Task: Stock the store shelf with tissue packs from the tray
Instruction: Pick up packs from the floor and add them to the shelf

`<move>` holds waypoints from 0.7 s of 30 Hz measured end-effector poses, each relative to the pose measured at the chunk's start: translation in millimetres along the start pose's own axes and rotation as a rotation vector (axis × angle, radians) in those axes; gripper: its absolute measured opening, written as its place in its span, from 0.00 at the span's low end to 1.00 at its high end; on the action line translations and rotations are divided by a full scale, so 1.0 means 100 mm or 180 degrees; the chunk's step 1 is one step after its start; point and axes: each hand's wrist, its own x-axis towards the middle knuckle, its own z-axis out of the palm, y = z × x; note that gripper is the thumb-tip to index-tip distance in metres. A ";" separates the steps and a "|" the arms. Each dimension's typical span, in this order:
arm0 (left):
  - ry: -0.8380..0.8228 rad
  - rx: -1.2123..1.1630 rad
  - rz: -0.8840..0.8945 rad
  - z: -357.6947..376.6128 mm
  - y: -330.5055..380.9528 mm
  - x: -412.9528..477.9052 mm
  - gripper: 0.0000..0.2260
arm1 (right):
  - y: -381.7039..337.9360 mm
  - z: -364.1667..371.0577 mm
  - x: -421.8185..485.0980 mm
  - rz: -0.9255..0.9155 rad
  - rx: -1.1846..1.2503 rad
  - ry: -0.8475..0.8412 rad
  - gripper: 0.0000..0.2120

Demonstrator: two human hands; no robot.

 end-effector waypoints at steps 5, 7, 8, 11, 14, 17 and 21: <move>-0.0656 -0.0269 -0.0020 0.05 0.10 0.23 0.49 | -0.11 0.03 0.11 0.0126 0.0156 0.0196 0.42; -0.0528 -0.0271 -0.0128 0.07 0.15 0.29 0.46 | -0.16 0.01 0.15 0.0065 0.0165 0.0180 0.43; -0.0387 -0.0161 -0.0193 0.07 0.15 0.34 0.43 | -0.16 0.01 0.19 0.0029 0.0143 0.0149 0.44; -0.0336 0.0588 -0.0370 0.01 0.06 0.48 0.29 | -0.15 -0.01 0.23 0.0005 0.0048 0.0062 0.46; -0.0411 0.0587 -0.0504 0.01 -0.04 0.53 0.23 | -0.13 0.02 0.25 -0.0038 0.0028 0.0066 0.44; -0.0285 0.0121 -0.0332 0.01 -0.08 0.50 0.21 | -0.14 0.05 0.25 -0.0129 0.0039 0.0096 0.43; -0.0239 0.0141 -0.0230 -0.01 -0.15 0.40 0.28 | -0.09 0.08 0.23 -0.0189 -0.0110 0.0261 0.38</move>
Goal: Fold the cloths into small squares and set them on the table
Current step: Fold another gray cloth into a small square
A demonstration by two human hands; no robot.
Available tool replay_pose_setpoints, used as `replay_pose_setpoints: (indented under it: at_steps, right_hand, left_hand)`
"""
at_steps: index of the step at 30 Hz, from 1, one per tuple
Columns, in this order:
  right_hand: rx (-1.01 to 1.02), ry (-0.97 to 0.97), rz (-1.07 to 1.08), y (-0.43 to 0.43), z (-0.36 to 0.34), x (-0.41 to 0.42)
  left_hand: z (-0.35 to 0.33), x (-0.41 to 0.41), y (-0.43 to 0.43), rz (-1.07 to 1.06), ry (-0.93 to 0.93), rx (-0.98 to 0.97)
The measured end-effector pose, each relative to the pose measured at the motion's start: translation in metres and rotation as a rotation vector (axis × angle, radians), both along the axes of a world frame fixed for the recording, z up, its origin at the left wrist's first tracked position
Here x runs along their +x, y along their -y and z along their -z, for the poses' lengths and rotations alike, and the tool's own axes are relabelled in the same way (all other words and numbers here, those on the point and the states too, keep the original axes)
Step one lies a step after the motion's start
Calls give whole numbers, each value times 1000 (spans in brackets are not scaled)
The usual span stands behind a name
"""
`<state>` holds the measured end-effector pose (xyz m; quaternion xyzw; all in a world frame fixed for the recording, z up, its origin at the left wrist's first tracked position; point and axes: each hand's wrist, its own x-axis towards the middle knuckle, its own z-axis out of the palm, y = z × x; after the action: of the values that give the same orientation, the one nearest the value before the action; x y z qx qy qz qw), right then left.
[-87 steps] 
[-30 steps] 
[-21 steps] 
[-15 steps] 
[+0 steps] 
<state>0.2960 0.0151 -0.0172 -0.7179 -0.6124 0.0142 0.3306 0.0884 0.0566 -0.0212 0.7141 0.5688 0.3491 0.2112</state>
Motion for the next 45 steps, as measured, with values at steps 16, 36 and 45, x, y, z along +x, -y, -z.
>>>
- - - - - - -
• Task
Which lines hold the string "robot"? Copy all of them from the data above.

• Result below
Demonstrator: two human hands; no robot.
A demonstration by two human hands; no robot.

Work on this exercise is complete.